START Dataset excerpt
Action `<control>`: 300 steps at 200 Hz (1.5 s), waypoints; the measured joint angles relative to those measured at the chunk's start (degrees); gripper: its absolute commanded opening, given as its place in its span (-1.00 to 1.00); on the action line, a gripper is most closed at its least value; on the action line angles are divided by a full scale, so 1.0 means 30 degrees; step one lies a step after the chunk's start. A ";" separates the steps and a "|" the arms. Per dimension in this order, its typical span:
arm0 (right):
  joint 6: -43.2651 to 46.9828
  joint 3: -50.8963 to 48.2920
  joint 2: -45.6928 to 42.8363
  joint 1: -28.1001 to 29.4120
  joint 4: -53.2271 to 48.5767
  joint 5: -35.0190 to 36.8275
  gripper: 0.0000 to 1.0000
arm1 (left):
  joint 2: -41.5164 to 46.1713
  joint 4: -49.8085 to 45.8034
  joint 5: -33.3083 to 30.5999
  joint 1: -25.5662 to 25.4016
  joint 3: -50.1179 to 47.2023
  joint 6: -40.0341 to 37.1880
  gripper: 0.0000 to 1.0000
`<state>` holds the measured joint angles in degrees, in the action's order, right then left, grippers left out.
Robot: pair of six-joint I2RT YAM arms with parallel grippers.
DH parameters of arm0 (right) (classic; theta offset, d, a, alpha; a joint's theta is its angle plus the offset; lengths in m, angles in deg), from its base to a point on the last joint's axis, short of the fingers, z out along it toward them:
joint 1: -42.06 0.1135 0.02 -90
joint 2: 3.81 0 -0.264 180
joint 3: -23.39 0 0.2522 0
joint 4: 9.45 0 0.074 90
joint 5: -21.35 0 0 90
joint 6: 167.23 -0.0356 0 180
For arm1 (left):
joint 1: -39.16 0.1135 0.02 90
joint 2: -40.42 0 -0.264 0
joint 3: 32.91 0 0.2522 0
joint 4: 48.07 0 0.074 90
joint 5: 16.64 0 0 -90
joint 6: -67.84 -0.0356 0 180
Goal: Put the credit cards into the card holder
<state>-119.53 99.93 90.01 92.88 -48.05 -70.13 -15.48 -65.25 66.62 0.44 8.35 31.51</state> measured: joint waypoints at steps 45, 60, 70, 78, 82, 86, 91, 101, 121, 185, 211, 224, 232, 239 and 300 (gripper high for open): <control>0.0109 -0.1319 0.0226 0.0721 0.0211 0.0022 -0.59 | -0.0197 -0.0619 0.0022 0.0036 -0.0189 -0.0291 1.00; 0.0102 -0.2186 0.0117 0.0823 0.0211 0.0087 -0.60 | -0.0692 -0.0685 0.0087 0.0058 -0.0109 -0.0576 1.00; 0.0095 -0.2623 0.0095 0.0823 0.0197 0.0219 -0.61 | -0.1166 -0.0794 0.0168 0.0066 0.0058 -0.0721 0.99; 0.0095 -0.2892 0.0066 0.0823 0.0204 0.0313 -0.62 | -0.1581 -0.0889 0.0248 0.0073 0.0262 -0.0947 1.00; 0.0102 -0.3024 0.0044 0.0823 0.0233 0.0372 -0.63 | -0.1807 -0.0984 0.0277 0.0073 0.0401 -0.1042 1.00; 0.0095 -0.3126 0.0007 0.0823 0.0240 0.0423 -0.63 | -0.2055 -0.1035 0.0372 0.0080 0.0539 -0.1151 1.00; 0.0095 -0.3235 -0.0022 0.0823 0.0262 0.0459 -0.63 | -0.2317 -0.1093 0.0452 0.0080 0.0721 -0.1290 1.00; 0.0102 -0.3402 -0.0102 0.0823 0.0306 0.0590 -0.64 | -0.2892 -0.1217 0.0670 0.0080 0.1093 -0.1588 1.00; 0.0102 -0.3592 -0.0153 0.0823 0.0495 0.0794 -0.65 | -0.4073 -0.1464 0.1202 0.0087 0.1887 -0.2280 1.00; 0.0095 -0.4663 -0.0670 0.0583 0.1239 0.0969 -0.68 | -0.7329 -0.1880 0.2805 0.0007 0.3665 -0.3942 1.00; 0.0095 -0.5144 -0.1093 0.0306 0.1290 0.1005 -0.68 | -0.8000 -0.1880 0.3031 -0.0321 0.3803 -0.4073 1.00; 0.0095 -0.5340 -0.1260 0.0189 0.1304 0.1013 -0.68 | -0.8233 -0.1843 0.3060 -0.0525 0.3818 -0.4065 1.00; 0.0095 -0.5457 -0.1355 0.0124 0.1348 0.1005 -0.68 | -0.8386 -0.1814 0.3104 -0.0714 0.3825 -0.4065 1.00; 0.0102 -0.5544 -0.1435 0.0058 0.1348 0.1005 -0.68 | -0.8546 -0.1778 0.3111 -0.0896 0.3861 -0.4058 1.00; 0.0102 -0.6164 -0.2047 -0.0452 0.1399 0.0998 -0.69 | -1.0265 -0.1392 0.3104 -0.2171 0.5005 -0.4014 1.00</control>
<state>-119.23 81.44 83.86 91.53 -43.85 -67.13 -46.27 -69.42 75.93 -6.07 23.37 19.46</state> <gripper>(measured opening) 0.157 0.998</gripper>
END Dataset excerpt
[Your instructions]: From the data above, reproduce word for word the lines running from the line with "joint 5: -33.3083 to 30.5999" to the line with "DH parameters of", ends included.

[Written solution]:
  joint 5: -33.3083 to 30.5999
  joint 1: -25.5662 to 25.4016
  joint 3: -50.1179 to 47.2023
  joint 6: -40.0341 to 37.1880
  gripper: 0.0000 to 1.0000
`<state>` holds the measured joint angles in degrees, in the action's order, right then left, grippers left out.
Robot: pair of six-joint I2RT YAM arms with parallel grippers.
DH parameters of arm0 (right) (classic; theta offset, d, a, alpha; a joint's theta is its angle plus the offset; lengths in m, angles in deg), from its base to a point on the last joint's axis, short of the fingers, z out along it toward them:

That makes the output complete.